Поцеловала еще раз и сказала:
– Tshort!
В четвертом часу утра Изадора Дункан и Есенин уехали.
Почем-Соль подсел ко мне и стал с последним отчаянием набрасывать план «спасения Вятки».
– Увезу его…
– Не поедет…
– В Персию…
– Разве что в Персию…
От Якулова ушли на заре. По пустынной улице шагали с грустными сердцами.
48
На другой день мы отправились к Дункан.
Пречистенка. Балашовский особняк. Тяжелые мраморные лестницы, комнаты в «стилях»: ампировские – похожи на залы московских ресторанов, излюбленных купечеством, мавританские – на Сандуновские бани. В зимнем саду – дохлые кактусы и унылые пальмы. Кактусы и пальмы так же несчастны и грустны, как тощие звери в железных клетках зоологического парка.
Мебель грузная, в золоте. Парча, штоф, бархат.
В комнате Изадоры Дункан на креслах, диванах, столах – французские легкие ткани, венецианские платки, русский пестрый ситец.
Из сундуков вытащено все, чем можно прикрыть бесстыдство, дурной вкус, дурную роскошь.
Изадора нежно улыбнулась и, собирая морщинки на носу, говорит:
– C’est Balachoff… ploho chambre… [комната (фр.)] ploho… Isadora
fichu [косынка (фр.)] chale… achetra [она купит (фр.)] mnogo, mnogo ruska châle…
На полу волосяные тюфячки, подушки, матрацы, покрытые коврами и мехом.
Люстры затянуты красным шелком. Изадора не любит белого электричества. Говорят, что ей больше пятидесяти лет.
На столике, перед кроватью, большой портрет Гордона Крега.
Есенин берет его и пристально рассматривает. Потом будто выпивает свои сухие, слегка потрескавшиеся губы.
– Твой муж?
– Qu’est-ce que c’est mouje?
– Mari… epoux.. [муж, супруг (фр.)]
– Oui, mari… bil… Kreg pioho mouje, pioho man… Kreg pichet, pichet, travaillait [работал (фр.)], travaillait… pioho mou-je… Kreg genie [гений (фр.)].

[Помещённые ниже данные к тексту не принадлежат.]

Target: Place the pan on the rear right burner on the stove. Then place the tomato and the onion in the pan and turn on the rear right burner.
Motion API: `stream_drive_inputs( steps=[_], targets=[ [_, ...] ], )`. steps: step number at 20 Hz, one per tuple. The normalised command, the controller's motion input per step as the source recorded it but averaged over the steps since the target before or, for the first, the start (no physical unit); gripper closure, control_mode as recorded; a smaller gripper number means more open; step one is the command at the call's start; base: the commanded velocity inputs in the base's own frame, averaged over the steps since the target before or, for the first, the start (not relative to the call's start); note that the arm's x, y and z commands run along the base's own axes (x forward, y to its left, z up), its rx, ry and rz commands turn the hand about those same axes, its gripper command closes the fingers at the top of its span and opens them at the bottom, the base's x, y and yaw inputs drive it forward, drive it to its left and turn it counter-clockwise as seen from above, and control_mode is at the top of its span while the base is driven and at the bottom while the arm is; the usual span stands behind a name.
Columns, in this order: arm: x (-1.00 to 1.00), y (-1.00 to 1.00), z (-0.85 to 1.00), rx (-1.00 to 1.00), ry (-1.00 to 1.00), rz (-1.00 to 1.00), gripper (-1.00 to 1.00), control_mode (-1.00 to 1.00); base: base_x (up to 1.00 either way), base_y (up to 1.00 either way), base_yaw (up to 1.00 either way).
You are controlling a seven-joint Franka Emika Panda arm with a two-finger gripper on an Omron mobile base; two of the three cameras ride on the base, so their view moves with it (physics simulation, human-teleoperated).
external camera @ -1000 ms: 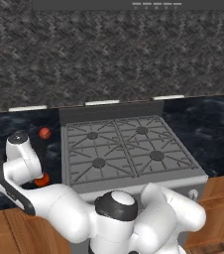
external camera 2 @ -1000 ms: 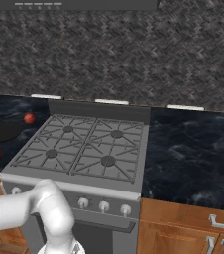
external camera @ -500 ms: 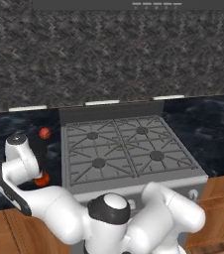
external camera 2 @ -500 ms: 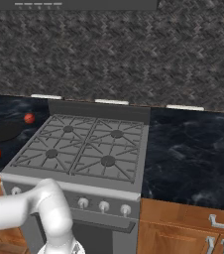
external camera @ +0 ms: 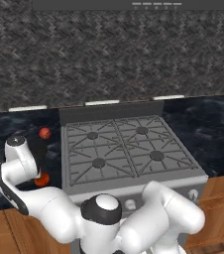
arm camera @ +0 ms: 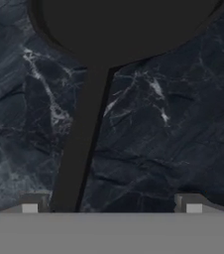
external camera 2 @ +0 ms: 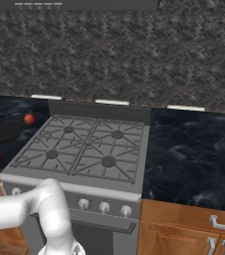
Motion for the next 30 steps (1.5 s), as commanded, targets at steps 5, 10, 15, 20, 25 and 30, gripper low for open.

Есенин тычет себя пальцем в грудь.
– И я гений!.. Есенин гений… Гений – я!.. Есенин – гений, а Крег – дрянь!
И, скроив презрительную гримасу, он сует портрет Крега под кипу нот и старых журналов.
– Адьу!
Изадора в восторге:
– Adieu.
И делает мягкий прощальный жест.
– А теперь, Изадора, – и Есенин пригибает бровь, – танцуй… Понимаешь, Изадора?.. Нам танцуй!
Он чувствует себя Иродом, требующим танец у Саломеи.
– Tansoui?.. Bon! [хорошо (фр.)]!
Дункан надевает есенинские кепи и пиджак. Музыка чувственная, незнакомая, беспокоящая.